Assignment:
Output only the stretch of the listing that starts at the line containing "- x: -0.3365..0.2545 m" and ends at the line containing "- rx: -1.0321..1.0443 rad", reproduced exactly with both ends.

The data:
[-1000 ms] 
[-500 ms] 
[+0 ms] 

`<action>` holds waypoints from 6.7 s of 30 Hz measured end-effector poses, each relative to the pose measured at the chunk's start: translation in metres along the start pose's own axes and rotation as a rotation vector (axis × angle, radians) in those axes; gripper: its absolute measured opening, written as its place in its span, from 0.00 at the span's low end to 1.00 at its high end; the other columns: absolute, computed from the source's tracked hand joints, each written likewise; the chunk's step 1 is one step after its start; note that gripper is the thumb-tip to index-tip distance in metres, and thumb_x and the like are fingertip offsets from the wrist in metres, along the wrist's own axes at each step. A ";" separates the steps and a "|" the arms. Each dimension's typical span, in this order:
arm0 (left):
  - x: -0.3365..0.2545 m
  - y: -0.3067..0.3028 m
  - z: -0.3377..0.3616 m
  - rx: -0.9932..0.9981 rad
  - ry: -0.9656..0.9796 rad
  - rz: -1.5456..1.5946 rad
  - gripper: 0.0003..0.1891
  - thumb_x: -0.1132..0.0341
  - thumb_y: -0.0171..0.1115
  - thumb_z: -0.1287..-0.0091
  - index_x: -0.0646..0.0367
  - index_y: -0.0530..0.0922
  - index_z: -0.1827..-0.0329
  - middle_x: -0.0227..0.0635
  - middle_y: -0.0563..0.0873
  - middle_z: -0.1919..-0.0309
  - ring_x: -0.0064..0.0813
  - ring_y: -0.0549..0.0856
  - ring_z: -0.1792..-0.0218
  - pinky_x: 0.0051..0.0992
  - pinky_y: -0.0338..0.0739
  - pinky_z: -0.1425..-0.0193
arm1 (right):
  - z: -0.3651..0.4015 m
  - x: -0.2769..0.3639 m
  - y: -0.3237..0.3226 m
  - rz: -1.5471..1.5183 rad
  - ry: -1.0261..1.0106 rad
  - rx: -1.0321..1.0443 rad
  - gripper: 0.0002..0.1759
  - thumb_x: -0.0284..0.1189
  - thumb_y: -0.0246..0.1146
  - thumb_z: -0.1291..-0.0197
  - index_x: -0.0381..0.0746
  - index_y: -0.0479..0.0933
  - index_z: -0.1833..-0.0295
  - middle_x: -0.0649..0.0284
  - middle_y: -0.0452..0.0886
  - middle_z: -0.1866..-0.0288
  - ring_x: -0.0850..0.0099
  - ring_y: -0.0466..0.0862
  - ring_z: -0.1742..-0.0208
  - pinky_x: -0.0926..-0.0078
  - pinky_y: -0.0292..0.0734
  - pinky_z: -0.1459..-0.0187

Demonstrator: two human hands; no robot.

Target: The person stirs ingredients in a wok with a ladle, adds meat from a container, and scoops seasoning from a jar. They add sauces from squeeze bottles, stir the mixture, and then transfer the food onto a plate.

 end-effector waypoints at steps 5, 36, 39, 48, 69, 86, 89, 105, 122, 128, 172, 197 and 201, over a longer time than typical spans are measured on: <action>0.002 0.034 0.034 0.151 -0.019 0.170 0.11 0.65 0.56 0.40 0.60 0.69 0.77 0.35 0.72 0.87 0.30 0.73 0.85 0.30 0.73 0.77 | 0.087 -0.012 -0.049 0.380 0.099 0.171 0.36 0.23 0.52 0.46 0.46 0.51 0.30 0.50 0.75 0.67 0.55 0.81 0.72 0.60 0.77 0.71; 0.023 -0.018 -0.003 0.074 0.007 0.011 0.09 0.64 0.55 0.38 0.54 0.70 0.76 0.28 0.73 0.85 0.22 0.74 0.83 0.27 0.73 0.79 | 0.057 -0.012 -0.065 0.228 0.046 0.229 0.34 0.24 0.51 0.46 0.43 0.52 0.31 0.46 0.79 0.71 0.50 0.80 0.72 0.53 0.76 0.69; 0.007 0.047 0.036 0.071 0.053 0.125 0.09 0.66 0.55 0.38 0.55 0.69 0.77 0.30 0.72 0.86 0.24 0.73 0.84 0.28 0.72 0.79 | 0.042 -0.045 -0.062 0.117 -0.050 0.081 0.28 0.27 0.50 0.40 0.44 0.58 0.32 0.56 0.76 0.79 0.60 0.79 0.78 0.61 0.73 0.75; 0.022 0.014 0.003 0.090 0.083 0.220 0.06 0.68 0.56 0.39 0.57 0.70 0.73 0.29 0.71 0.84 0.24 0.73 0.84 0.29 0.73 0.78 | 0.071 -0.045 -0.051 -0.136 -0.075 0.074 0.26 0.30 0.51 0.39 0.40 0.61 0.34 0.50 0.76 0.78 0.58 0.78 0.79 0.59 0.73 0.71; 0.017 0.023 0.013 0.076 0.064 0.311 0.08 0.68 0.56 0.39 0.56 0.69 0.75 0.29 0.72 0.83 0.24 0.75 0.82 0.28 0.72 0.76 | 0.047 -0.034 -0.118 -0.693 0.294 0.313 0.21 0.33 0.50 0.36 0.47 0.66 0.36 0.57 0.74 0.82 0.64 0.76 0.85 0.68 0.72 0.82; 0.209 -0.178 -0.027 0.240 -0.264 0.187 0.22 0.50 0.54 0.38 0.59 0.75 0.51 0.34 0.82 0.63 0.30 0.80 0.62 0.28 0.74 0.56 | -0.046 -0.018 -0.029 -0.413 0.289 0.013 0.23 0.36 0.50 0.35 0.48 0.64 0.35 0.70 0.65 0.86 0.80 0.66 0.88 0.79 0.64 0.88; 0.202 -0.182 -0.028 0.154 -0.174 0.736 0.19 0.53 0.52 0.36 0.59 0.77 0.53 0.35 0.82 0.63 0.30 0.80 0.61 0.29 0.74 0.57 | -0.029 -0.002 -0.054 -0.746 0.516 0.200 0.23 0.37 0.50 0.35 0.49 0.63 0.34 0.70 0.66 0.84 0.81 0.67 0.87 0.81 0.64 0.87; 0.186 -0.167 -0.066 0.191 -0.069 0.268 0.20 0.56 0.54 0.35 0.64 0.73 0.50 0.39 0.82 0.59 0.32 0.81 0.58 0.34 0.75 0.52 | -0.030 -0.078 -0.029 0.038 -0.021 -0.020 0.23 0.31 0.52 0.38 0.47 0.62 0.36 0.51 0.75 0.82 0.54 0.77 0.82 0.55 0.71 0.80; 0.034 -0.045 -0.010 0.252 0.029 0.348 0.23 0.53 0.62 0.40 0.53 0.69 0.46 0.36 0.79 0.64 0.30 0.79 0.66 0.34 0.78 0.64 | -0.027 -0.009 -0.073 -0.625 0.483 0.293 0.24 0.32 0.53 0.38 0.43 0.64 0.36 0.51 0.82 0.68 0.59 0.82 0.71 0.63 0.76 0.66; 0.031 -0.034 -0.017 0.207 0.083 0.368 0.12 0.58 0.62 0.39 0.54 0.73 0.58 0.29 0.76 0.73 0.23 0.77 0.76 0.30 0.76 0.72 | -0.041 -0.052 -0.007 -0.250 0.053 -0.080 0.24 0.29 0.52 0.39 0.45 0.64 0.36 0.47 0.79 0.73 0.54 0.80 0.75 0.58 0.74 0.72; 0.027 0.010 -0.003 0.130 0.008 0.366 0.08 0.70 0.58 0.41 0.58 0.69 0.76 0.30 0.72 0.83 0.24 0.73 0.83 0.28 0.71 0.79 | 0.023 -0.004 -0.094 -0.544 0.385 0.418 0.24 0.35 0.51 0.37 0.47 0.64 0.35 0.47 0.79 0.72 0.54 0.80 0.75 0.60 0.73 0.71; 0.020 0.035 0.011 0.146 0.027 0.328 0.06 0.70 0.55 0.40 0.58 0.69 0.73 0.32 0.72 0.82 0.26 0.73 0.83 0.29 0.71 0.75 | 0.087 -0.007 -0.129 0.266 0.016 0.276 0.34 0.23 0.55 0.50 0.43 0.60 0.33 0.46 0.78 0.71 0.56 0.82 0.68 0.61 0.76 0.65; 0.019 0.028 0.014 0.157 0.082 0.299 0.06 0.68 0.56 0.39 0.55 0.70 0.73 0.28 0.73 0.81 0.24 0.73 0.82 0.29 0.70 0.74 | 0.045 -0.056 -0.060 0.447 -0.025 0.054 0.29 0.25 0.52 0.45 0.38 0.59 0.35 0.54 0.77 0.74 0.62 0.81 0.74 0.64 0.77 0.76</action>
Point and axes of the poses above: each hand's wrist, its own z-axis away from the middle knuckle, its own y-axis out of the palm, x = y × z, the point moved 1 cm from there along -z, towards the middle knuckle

Worked solution:
  - x: -0.3365..0.2545 m
  - y: -0.3067..0.3028 m
  - z: -0.3377..0.3616 m
  - rx: -0.9932..0.9981 rad
  - ry: -0.9656..0.9796 rad
  - rz: -1.5456..1.5946 rad
  - gripper: 0.0003..0.1891
  - thumb_x: -0.1132..0.0341
  - thumb_y: -0.0171..0.1115
  - thumb_z: -0.1287..-0.0091
  - index_x: -0.0646..0.0367
  - index_y: -0.0530..0.0922
  - index_z: -0.1827..-0.0329
  - middle_x: -0.0227..0.0635
  - middle_y: -0.0563..0.0873
  - middle_z: -0.1919..-0.0309
  - ring_x: -0.0064..0.0813
  - ring_y: -0.0549..0.0856
  - ring_z: -0.1792..-0.0218
  - pinky_x: 0.0051..0.0992
  - pinky_y: -0.0338..0.0739
  - pinky_z: -0.1425..-0.0193
arm1 (right):
  - z: -0.3651..0.4015 m
  - x: -0.2769..0.3639 m
  - y: -0.3237..0.3226 m
  - rz: -1.5471..1.5183 rad
  - ry: -1.0261..1.0106 rad
  - rx: -1.0321..1.0443 rad

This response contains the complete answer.